- Data:
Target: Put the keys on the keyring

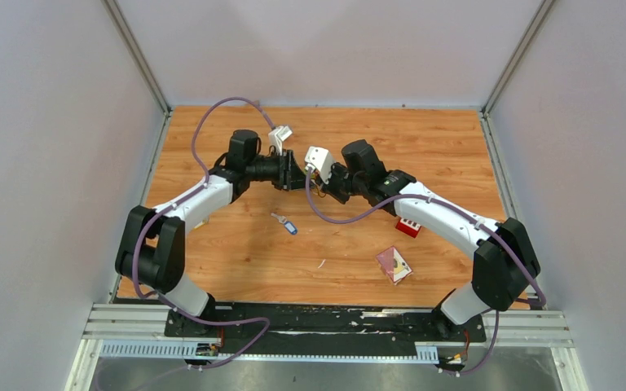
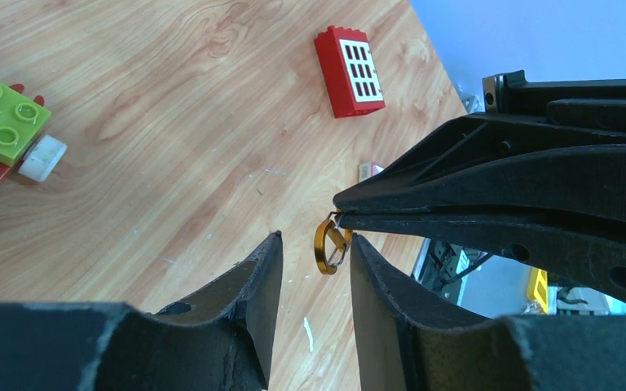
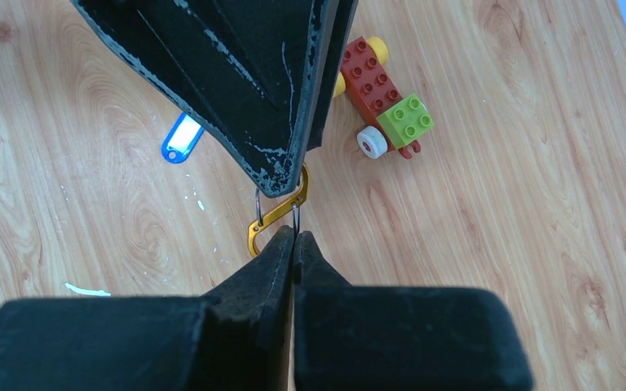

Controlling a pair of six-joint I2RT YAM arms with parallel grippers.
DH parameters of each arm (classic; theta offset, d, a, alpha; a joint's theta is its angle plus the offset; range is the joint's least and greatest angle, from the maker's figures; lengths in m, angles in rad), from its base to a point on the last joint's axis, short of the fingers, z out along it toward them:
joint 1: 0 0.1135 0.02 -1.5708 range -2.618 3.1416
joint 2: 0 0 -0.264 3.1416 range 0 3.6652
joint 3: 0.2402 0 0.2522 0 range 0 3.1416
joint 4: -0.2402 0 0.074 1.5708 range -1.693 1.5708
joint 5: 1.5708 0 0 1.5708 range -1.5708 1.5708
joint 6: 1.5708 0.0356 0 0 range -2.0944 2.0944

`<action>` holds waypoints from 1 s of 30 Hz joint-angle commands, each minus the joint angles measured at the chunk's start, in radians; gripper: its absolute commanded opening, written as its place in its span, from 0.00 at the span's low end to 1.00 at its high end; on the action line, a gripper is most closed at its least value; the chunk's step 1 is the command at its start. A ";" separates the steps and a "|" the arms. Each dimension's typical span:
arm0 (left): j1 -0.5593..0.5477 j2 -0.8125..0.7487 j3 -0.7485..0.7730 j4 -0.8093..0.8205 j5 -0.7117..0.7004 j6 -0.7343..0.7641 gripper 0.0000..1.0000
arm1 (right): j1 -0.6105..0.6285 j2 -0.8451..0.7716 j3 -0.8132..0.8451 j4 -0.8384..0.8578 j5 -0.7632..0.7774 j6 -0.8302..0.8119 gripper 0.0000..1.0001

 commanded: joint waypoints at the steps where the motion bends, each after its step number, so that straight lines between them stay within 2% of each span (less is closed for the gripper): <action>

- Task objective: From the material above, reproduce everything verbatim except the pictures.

- Task answer:
Target: Put the keys on the keyring


Controlling a pair of six-joint I2RT YAM arms with parallel grippers.
DH parameters of each arm (classic; theta offset, d, a, alpha; a joint's theta is its angle plus the offset; range is the joint's least and greatest angle, from the maker's figures; lengths in m, angles in rad), from its base to a point on the last joint's axis, short of the fingers, z out along it toward them:
joint 1: 0 0.1135 0.02 -1.5708 range -2.618 3.1416
joint 2: 0 0 -0.264 3.1416 range 0 3.6652
joint 3: 0.2402 0 0.2522 0 range 0 3.1416
joint 4: -0.2402 0 0.074 1.5708 range -1.693 1.5708
joint 5: 1.5708 0 0 1.5708 range -1.5708 1.5708
joint 6: 1.5708 0.0356 0 0 range -2.0944 2.0944

`<action>` holds waypoints from 1 s of 30 Hz joint-angle commands, each minus the joint angles measured at the chunk's start, in radians; gripper: its absolute commanded opening, written as its place in its span, from 0.00 at the span's low end to 1.00 at its high end; on the action line, a gripper is most closed at its least value; the chunk's step 1 is the command at its start. A ";" separates the steps and a "|" the arms. Each dimension's typical span:
arm0 (left): j1 -0.5593..0.5477 j2 -0.8125..0.7487 j3 -0.7485..0.7730 j4 -0.8093..0.8205 j5 -0.7117..0.7004 j6 -0.7343..0.7641 gripper 0.0000..1.0000
arm1 (right): j1 -0.6105..0.6285 j2 -0.8451..0.7716 j3 -0.8132..0.8451 j4 -0.8384..0.8578 j5 -0.7632..0.7774 j6 -0.8302..0.8119 gripper 0.0000..1.0001

 commanded: joint waypoints at the steps where the motion bends, each after its step number, so that straight lines between them stay within 2% of each span (less is closed for the gripper): <action>

What the exercise required has been answered in full.